PGGM backs private equity regulation drive in Netherlands
PGGM, the manager of the second largest pension fund in the Netherlands, has endorsed a green paper by the country’s Labour Party (PvdA) targeting private equity houses with regulatory changes.
In a statement released earlier this week, PGGM's CIO for private markets Ruulke Bagijn welcomed Labour's plans (link in Dutch) to bring about the "changes private equity needs not to derail".
"We believe private equity must be more transparent, linking rewards to performance and having more focus on the long term," said Bagijn. "The sector is starting to move but it is slow. Lack of transparency will cause PGGM to rethink or stop investments."
Her remarks come three months after PGGM revealed it would no longer back fund managers failing to communicate fees by 2020. The entity, which currently has €186bn under management, warned at the time that it would seek to enlist fellow pension funds to fight against "unacceptable practices".
The demand for improved reporting on private equity fees and costs is also present in Labour's green paper.
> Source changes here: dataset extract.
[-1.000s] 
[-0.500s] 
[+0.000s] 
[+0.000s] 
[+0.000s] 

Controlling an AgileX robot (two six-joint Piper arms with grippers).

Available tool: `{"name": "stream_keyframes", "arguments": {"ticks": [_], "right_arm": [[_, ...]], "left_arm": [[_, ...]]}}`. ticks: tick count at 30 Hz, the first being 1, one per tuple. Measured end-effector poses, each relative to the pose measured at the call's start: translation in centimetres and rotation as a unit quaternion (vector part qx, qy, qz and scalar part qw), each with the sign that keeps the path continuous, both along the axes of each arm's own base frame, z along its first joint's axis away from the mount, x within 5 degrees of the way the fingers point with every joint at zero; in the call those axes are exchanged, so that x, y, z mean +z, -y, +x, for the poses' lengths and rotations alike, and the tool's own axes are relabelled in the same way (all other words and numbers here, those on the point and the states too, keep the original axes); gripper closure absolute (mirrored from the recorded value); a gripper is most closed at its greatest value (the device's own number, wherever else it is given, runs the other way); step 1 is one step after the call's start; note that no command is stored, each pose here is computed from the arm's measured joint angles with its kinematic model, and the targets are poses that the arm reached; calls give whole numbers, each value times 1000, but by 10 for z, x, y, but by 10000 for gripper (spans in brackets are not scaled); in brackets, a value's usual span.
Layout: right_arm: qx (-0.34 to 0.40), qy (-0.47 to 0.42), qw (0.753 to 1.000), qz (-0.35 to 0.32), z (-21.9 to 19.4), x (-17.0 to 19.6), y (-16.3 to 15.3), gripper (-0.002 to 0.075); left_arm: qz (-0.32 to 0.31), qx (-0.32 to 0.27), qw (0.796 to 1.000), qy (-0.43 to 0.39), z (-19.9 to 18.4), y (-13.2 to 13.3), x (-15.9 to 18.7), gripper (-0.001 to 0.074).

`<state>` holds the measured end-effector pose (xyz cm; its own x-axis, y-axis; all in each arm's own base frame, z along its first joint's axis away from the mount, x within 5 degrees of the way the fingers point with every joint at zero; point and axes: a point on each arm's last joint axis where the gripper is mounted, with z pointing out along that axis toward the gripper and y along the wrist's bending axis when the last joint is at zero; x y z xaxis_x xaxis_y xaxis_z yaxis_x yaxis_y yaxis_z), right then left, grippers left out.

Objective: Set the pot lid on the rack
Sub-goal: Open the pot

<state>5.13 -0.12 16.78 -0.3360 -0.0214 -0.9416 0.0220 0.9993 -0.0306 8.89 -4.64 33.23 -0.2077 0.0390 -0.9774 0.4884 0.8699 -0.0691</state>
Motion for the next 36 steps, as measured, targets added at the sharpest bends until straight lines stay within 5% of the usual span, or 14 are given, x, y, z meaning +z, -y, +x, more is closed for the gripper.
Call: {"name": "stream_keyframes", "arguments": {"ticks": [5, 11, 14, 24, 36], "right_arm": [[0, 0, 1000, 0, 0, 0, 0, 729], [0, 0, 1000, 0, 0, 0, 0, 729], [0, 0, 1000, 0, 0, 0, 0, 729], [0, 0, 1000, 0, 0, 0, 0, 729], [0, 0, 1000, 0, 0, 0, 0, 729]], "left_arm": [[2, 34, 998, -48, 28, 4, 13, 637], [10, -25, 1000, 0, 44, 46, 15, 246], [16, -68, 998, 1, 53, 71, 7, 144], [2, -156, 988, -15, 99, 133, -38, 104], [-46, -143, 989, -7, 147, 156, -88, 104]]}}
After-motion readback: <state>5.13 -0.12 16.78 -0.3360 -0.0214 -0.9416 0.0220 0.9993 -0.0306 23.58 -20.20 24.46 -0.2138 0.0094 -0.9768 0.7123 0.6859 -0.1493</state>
The party's intention to take on the industry first emerged in May, after private equity players were called to a roundtable with politicians. The initiative was put forward by PvdA MP and finance spokesman Henk Nijboer, who criticised the "unhealthy corporate culture" among private equity houses.
In September, PvdA's plans became firmer when the party produced a green paper with 12 proposals including the need to tackle "excessive external financing" of private-equity-backed buyouts and stronger information access for works councils.
The list, yet to undergo parliamentary debate, was met with disapproval from the Dutch Private Equity and Venture Capital Association (NVP). The industry body rebuked Nijboer's "populistic" tone and "inaccuracies" and claimed that an analysis of Dutch private-equity-backed companies had not unearthed any excesses.
NVP's reaction towards the Labour position was made public days before the association announced the appointment of former Dutch deputy prime minister Annemarie Jorritsma as chairperson.
The escalating controversy around Dutch private equity comes on the back of a wave of unsettling developments among private-equity-backed companies. The list, covered by the local media, includes HIG-owned Estro Group filing for bankruptcy and publisher NRC Media, which was burdened with debt while majority shareholder Egeria netted a €12.5m special dividend.
Egeria partner Caroline Huyskes-van Doorne was recently quoted in the press admitting "mistakes" had been made by NRC's shareholders and warning of a "perception problem" among Dutch private equity firms.